How do self-destructing messages work?

You can assign timers to your messages in the Subrosa Chat & Calls application. After the timer runs out, the message will be deleted without a trace. As an even further security-measure, self-destructing messages can not be saved, copied, or forwarded to ensure perfect communication secrecy.

There’re two options to make your messages self-destruct. Set a Time To Live (TTL) which starts a countdown the moment the message is sent. After the time runs out it is deleted, regardless of whether the recipient has seen it. Set the message For Your Eyes Only (FYEO) in which case the countdown is triggered after the recipient sees the message and after it runs out the message is again deleted.

What server security do you have?

Our gateway servers have multilayered protection. We use logical isolation, firewall filters, ACLs, and DDoS and APT protection. Moreover, we run our BGP network for additional control and security.

Communication between our servers travels via a VPN tunnel, and no unencrypted traffic ever leaves our infrastructure. Furthermore Subrosa has complex technical procedures to ensure no sensitive client-related information is ever stored on our servers.

How safe is PGP encryption for email?

Your PGP encrypted emails are only as safe as the security mechanism of the email client you’re using: how complex the cryptographic keys are, from where they are generated, and where they are stored.

Unlike most competitors, that generate the keys directly on their server and share them with the user, Subrosa Mobile generates the private keys directly on the peers devices. This flow guarantees that no one can access the encrypted information but the users themselves. The only inconvenience is that we store no copies of your keys, and thus we’re not able to assist you in case you forget or lose yours.

The cryptographic keys we use imply 4096-bit encryption, which will take supercomputers 14 million centuries to decrypt.

How safe is ZRTP encryption for voice calls?

The first step of a VolP (voice over IP) call is to exchange compatibility information to establish a connection.
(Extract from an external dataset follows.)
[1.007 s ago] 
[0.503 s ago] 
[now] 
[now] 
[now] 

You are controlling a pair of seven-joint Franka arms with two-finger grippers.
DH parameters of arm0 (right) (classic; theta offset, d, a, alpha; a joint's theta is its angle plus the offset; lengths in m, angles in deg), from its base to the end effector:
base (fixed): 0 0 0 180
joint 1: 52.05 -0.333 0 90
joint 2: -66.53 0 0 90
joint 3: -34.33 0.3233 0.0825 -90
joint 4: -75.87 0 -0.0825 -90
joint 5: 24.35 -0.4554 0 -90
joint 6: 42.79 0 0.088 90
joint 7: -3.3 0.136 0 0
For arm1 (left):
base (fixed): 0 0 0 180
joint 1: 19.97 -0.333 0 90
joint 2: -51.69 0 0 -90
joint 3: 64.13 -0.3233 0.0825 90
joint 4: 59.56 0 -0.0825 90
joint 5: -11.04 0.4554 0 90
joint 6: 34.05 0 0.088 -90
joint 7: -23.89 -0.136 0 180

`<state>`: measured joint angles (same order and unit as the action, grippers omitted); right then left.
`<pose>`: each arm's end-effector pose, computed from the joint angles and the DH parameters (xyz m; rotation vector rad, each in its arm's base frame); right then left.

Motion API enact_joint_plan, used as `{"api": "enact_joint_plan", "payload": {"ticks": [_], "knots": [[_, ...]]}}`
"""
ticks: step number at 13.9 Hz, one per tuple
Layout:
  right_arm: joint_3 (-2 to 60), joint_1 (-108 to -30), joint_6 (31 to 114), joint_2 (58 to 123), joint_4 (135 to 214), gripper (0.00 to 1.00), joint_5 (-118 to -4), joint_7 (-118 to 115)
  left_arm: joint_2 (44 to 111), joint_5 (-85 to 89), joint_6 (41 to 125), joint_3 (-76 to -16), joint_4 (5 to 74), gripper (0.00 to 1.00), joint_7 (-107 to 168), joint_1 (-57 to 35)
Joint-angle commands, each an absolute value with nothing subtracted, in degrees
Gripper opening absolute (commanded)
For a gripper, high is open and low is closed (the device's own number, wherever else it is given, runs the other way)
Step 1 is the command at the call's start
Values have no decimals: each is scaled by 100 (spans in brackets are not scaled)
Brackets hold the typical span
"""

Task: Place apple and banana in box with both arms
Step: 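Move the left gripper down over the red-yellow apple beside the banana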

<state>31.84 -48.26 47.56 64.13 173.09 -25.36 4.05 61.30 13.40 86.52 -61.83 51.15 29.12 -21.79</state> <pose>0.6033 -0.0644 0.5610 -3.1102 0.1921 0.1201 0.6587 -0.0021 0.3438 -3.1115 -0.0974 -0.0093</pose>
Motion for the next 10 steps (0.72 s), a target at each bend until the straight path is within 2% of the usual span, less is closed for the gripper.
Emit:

Basically, both the recipient and the initiator generates ephemeral key pairs and transmit key-agreement information. The technique uses a short authentication string (SAS) that users share over the phone, verbally for authentication. Each session uses different ephemeral keys and creates a shared secret which the ZRTP mixes with the secret of the next call.

The technical flow of the ZRTP encryption makes every consecutive call more secure than the previous one. The approach allows detection of MiTM (man-in-the-middle) attacks and is practically impossible for eavesdropping as the generation of a new key for each session ensures that even if a key gets leaked, past and future communication is absolutely protected. The complex technique implies multi-layered protection: from the shared secret and the ephemeral keys to the fact that once a connection is established, both devices act as a receiver and transmitter of information.

No sensitive data goes through any server, guaranteeing the complete privacy of communication. If two encrypted phones agree on a key, the users can be sure that their calls are protected from any attack.

How safe is the information shared in an OMEMO group chat?

To deliver messages to every peer in a group chat, we need to use our servers. Yet, sensitive data is stored only for a brief time. Once all users have received the message all trace of it on our servers is gone In the group chat, the user sends a message, and all recipients currently online receive it instantly. Yet, all peers that are offline don't. The message is stored on our servers that constantly check whether the recipients have come online to send it to them.

If we didn't imply this technique, the shared information would be lost and never delivered to the offline users. Once the message is delivered to all group members, it is deleted from the server-side leaving zero-trace. For even further security, we store shared group chat messages for a maximum of 7 days after which they're deleted regardless of whether all users have seen the message or not.